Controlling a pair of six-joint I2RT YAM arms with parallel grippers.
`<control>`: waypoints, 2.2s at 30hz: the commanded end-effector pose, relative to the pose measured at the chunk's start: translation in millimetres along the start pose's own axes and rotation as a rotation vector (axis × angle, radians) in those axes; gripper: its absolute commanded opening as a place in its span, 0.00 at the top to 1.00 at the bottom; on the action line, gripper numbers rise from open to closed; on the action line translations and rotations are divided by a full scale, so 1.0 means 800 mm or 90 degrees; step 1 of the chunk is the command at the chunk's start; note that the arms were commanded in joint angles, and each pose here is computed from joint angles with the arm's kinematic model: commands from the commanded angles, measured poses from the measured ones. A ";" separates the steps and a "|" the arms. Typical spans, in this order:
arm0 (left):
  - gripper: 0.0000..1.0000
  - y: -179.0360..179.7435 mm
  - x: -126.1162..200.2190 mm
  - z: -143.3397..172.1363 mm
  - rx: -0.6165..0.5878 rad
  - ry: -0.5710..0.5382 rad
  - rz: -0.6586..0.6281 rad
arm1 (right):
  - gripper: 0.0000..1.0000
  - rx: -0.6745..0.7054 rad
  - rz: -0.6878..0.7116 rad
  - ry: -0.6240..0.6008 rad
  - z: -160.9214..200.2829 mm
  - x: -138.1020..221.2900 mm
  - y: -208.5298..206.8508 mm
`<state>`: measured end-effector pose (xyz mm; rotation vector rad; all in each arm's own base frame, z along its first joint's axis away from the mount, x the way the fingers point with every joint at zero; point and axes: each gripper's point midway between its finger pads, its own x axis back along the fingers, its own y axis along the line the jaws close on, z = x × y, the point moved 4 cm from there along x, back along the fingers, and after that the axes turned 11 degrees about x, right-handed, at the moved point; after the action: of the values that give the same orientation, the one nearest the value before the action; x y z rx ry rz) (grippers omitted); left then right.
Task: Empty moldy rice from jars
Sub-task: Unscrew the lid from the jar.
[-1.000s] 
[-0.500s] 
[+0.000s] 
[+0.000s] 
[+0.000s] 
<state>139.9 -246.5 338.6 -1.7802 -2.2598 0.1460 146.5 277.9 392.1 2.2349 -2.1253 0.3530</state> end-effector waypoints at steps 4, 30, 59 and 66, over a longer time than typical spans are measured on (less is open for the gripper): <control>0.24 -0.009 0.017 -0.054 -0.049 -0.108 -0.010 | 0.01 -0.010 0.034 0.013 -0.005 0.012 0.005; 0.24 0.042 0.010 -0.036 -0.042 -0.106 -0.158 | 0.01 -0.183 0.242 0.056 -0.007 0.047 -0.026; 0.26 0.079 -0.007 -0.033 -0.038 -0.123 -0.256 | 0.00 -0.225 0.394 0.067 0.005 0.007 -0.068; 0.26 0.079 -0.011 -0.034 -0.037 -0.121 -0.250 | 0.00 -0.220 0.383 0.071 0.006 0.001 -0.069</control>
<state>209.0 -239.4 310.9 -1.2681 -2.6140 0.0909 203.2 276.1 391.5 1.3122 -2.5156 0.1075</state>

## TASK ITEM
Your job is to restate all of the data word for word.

## EXERCISE OUTPUT
Controlling a pair of six-joint I2RT YAM arms with parallel grippers.
`<control>`: waypoints, 2.2s at 30hz: the commanded end-effector pose, relative to the pose measured at the chunk's start: translation in millimetres along the start pose's own axes and rotation as a rotation vector (axis × angle, radians) in those axes; gripper: its absolute commanded opening as a place in its span, 0.00 at the top to 1.00 at the bottom; on the action line, gripper numbers rise from open to closed; on the action line translations and rotations are divided by a full scale, so 1.0 means 800 mm or 90 degrees; step 1 of the chunk is the command at the chunk's start; note that the arms were commanded in joint angles, and each pose here is computed from joint angles with the arm's kinematic model: commands from the commanded angles, measured poses from the measured ones. A ";" separates the steps and a "|" the arms. Typical spans, in this order:
arm0 (left):
  - gripper: 0.0000..1.0000
  - y: -179.0360..179.7435 mm
  - x: -126.1162..200.2190 mm
  - z: -143.3397..172.1363 mm
  - rx: -0.6165..0.5878 rad
  - ry: -0.5710..0.5382 rad
  - rz: -0.6586..0.6281 rad
arm1 (right):
  - gripper: 0.0000..1.0000
  - rx: -0.6745..0.7054 rad
  - rz: -0.6878..0.7116 rad
  - ry: -0.6240..0.6008 rad
  - z: -160.9214..200.2829 mm
  - x: -138.1020..221.2900 mm
  - y: -208.5298..206.8508 mm
`<state>`: measured end-effector pose (xyz mm; rotation vector rad; all in each arm's own base frame, z along its first joint's axis away from the mount, x the way the fingers point with every joint at zero; point and axes: each gripper's point midway between its finger pads, its own x axis back along the fingers, its own y axis along the line the jaws close on, z = x × y, the point moved 4 cm from there along x, back along the fingers, and after that the axes turned 11 degrees about x, right-handed, at the moved point; after the action: of the values that give the same orientation, the one nearest the value before the action; x y z rx ry rz) (grippers omitted); left then right.
Task: Empty moldy rice from jars
Sub-task: Unscrew the lid from the jar.
[-1.000s] 
[-0.500s] 
[+0.000s] 
[+0.000s] 
[+0.000s] 
<state>139.9 -246.5 338.6 -1.7802 -2.2598 0.1460 146.5 277.9 392.1 2.2349 -2.1253 0.3530</state> end-effector waypoints at steps 4, 30, 59 and 66, over a longer time than typical spans are measured on (less is open for the gripper): <control>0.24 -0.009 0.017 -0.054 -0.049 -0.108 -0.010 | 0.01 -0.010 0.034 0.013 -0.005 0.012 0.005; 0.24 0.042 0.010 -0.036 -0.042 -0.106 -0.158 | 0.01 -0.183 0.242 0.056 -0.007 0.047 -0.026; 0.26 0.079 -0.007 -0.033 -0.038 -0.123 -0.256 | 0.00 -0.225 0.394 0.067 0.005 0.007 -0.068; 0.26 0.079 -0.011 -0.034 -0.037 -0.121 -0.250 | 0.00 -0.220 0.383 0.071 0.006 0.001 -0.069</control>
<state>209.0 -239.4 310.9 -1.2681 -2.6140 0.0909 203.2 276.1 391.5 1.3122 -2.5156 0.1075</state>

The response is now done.